Word for word, reproduce every line of the data below.

● DATA PROVIDED:

##########

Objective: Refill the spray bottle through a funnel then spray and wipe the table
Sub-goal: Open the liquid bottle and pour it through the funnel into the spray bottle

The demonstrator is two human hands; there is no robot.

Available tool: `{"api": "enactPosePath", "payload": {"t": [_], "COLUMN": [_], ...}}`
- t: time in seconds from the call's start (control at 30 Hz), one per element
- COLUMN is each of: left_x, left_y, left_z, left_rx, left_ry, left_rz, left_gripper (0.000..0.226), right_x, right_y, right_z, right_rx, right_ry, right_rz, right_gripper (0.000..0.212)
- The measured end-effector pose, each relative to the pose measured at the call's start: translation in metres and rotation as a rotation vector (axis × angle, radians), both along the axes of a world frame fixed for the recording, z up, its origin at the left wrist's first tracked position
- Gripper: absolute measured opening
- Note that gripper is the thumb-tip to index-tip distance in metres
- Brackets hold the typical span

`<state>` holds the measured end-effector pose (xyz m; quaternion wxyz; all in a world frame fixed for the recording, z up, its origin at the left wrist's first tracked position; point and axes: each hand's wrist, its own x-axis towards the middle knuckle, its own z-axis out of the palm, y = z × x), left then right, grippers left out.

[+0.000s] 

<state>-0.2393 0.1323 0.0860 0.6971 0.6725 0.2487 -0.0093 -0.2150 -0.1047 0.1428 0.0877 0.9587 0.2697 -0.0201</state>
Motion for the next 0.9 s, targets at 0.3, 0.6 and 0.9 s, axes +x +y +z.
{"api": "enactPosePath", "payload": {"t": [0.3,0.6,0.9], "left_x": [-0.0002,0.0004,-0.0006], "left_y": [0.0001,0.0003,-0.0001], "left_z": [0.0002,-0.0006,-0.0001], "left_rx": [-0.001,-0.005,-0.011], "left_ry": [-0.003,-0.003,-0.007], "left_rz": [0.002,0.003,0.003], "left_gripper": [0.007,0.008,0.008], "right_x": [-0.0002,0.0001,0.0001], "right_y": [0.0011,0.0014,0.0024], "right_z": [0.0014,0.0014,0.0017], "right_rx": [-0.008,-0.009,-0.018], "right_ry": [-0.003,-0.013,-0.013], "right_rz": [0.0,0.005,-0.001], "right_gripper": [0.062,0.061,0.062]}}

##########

● ANSWER SECTION:
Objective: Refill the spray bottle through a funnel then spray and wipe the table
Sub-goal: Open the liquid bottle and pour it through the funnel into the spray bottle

The demonstrator is two human hands; there is no robot.

Available tool: `{"api": "enactPosePath", "payload": {"t": [_], "COLUMN": [_], ...}}`
- t: time in seconds from the call's start (control at 30 Hz), one per element
- COLUMN is each of: left_x, left_y, left_z, left_rx, left_ry, left_rz, left_gripper (0.000..0.226), right_x, right_y, right_z, right_rx, right_ry, right_rz, right_gripper (0.000..0.212)
- The measured end-effector pose, each relative to the pose measured at the call's start: translation in metres and rotation as a rotation vector (axis × angle, radians), both along the axes of a world frame fixed for the recording, z up, its origin at the left wrist's first tracked position
- Gripper: absolute measured opening
- Note that gripper is the thumb-tip to index-tip distance in metres
- Brackets hold the typical span

`<state>` holds the measured end-effector pose (xyz m; quaternion wxyz; all in a world frame fixed for the recording, z up, its origin at the left wrist's first tracked position; point and axes: each hand's wrist, its own x-axis towards the middle knuckle, its own z-axis out of the palm, y = z × x), left then right, grippers left out.

[+0.000s] 

<state>-0.2393 0.1323 0.0860 0.6971 0.6725 0.2487 -0.0093 -0.2150 -0.1047 0.1428 0.0877 0.9587 0.2697 -0.0201</state>
Motion for the next 0.9 s, targets at 0.3, 0.6 and 0.9 s, axes +x +y +z.
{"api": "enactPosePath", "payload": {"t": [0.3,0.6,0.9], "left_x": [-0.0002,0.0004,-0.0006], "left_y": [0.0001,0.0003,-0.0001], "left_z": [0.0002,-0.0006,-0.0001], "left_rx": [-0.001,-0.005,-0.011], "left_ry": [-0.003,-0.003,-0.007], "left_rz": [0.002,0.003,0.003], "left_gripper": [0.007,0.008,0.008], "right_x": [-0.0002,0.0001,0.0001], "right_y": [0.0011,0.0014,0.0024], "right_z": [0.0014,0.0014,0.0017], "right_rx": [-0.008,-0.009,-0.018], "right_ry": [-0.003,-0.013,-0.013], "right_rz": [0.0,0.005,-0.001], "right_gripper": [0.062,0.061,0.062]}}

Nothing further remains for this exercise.